Il ricorrente riconosce che la Corte di Cassazione ha ripetutamente affermato il principio secondo il quale i contratti di locazione ad uso non abitativo, in corso alla data di entrata in vigore della L. n. 392 del 1978, cessano alle scadenze stabilite dagli artt. 67 e 71 della legge stessa senza richiedere una preventiva disdetta anche nel caso in cui nel contratto sia stata inserita una clausola convenzionale di proroga tacita, ma sostiene che tale principio è stato affermato con riferimento a rapporti contrattuali con scadenza convenzionale anteriore e non successiva a quella indotta dall’applicazione degli artt. 67 e 71 della legge citata.

Così non è.

Cass. 23 marzo 1991, n. 3160 (in linea con Cass., n. 266/1985) – non contrastata dalla giurisprudenza successiva, relativa ad un caso di scadenza pattizia della locazione successiva all’entrata in vigore della L. n. 392 del 1978 e dal Collegio condivisa – ha chiarito che il principio secondo cui, nel regime transitorio della L. n. 392 del 1978, anche in presenza di una clausola convenzionale di tacita riconduzione, resta esclusa la cosiddetta rinnovazione automatica dei contratti di locazione per uso non abitativo non soggetti a proroga, trova deroga, con la conseguenza che la clausola di rinnovazione in mancanza di disdetta non cessa di essere efficace, nel caso in cui la durata convenzionale del contratto giunga al suo termine senza essere in concreto modificata per effetto delle disposizioni dell’art. 71 della detta legge sull’equo canone e la nuova durata prevista per il rapporto dalla clausola di rinnovazione non sia inferiore a quella minima legale prevista dall’art. 27 della legge sull’equo canone (nel caso concreto si trattava di un contratto di locazione di albergo stipulato il 30 novembre 1971 per la durata di nove anni, con clausola di rinnovazione, in mancanza di disdetta, per un eguale periodo).

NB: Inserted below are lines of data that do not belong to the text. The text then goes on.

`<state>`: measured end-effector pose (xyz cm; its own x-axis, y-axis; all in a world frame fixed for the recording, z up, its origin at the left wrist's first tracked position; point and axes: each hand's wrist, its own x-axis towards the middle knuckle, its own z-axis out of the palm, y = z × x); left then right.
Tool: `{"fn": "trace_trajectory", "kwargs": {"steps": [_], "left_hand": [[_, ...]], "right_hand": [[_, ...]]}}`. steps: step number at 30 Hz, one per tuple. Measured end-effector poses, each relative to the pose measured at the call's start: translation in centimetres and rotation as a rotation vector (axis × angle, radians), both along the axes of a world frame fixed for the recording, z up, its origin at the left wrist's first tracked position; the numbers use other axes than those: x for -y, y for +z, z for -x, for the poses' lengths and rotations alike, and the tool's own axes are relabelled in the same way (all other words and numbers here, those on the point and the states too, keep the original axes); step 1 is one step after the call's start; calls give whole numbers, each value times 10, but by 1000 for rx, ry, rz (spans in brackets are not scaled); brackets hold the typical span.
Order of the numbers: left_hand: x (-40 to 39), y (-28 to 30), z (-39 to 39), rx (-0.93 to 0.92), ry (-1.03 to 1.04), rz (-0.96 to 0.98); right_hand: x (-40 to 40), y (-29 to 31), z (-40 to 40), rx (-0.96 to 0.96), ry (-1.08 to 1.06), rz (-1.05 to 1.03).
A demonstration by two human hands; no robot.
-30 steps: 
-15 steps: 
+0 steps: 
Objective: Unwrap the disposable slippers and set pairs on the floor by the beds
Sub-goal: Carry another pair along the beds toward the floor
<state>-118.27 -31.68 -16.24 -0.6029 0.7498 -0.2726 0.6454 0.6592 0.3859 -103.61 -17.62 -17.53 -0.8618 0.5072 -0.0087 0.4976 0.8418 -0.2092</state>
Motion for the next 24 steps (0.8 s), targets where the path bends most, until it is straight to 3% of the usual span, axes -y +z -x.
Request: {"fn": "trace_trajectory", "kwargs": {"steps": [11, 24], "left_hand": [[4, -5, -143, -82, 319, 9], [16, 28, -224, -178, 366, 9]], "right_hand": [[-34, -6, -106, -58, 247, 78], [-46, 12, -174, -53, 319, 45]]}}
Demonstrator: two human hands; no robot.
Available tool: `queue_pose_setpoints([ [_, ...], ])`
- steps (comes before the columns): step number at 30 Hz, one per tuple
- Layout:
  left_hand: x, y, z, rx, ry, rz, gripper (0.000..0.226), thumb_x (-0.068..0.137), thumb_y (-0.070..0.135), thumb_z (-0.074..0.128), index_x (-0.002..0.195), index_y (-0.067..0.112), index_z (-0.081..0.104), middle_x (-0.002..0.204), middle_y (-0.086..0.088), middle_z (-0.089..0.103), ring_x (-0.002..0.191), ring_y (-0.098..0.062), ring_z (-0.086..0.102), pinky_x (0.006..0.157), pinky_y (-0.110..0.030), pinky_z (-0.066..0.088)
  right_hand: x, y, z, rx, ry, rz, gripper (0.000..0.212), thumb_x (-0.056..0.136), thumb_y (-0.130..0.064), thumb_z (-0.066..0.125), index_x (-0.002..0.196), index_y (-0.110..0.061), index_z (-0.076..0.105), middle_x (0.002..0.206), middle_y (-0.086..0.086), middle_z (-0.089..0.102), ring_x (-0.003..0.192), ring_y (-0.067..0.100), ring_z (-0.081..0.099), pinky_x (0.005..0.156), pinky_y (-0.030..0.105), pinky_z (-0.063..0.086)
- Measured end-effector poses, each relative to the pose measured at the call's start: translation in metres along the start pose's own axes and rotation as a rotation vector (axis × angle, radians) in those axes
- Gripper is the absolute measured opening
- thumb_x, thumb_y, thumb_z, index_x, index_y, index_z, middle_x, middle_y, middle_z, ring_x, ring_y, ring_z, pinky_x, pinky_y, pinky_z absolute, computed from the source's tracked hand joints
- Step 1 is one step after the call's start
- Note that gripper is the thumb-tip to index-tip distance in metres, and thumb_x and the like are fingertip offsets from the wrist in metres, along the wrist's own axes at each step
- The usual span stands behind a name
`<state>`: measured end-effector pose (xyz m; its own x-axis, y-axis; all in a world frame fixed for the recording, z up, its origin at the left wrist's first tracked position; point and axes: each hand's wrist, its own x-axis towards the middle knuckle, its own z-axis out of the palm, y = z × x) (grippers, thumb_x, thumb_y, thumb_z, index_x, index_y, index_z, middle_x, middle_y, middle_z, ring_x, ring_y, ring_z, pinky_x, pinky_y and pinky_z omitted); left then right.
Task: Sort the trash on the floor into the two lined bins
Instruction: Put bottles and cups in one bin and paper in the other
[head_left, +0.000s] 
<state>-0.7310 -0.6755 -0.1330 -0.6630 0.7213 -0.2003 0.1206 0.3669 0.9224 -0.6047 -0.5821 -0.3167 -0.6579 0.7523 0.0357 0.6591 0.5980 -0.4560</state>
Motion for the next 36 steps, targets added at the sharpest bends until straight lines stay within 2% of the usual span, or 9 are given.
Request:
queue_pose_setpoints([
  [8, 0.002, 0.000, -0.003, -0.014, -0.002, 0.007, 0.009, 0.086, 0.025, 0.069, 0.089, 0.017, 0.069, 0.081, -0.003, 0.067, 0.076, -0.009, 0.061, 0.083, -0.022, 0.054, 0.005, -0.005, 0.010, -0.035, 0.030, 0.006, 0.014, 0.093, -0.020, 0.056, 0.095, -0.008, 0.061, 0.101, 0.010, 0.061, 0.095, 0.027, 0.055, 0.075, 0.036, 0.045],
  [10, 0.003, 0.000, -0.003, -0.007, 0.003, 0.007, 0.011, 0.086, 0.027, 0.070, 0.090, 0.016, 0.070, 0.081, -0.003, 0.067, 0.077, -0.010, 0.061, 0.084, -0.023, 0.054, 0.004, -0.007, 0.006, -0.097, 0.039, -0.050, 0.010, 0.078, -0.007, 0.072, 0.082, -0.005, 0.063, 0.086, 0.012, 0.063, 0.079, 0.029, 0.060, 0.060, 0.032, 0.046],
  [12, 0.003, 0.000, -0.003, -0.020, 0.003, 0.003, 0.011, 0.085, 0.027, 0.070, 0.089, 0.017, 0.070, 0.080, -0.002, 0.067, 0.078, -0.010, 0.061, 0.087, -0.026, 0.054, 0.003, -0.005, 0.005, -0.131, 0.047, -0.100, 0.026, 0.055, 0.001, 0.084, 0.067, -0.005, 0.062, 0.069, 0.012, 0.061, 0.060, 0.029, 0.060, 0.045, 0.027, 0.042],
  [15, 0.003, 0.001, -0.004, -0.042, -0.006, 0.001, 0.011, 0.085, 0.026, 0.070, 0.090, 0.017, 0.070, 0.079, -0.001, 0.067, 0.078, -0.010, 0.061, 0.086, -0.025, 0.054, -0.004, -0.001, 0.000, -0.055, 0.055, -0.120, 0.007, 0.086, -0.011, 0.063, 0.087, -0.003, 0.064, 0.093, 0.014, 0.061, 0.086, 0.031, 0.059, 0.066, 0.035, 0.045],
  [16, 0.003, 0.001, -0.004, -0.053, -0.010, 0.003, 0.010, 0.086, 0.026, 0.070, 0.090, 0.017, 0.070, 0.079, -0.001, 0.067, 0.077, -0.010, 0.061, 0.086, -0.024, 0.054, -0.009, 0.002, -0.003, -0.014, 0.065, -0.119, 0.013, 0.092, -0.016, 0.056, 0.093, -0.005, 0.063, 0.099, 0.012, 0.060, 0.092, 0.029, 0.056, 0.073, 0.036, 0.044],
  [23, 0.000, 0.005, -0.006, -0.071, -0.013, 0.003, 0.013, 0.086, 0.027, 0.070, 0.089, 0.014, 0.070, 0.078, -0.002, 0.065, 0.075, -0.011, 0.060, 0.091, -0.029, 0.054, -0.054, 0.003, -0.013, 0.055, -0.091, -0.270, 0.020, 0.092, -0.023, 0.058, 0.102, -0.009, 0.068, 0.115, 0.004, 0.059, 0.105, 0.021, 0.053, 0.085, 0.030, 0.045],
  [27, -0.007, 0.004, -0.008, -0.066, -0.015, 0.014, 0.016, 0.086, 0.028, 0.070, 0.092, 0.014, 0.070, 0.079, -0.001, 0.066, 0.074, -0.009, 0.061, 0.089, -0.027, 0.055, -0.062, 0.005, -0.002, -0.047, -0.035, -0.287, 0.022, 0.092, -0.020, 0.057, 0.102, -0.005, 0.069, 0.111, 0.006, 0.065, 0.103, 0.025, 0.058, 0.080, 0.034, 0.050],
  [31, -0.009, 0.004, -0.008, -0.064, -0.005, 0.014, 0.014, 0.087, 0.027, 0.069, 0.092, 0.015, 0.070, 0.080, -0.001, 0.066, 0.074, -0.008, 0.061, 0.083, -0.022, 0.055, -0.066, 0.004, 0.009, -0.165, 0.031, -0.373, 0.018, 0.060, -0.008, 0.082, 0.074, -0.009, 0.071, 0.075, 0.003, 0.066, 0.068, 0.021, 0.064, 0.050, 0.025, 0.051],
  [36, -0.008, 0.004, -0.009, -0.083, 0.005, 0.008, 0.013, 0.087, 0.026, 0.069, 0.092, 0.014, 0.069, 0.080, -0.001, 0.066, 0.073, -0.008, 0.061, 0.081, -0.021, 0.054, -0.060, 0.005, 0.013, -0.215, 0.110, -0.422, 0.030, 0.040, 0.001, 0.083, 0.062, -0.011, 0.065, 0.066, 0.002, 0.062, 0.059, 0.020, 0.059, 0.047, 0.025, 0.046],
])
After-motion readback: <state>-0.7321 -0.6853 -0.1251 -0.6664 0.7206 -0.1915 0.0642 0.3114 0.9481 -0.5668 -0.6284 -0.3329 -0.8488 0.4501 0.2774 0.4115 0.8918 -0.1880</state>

Nel caso ora in scrutinio la durata di un anno prevista dalla clausola di proroga convenzionale era inferiore a quella legale di cui alla L. n. 392 del 1978, art. 27, sicchè non sussisteva la seconda delle due enunciate condizioni di deroga al principio generale della sopravvenuta inoperatività della clausola stessa e della conseguente applicabilità dell’art. 1596 c.c., comma 1.

4.- Il ricorso è respinto.

Le spese possono essere compensate, ravvisandosene giusti motivi nella difformità tra le decisioni di merito e nella ulteriore circostanza che in controricorso è esclusivamente ed infondatamente addotta l’inammissibilità del ricorso, ma non è svolto alcun argomento volto a contrastarne la fondatezza.

P.Q.M.

LA CORTE DI CASSAZIONE rigetta il ricorso e compensa le spese.

Così deciso in Roma, il 16 maggio 2012.

Depositato in Cancelleria il 8 giugno 2012

Testo non ufficiale. La sola stampa del bollettino ufficiale ha carattere legale.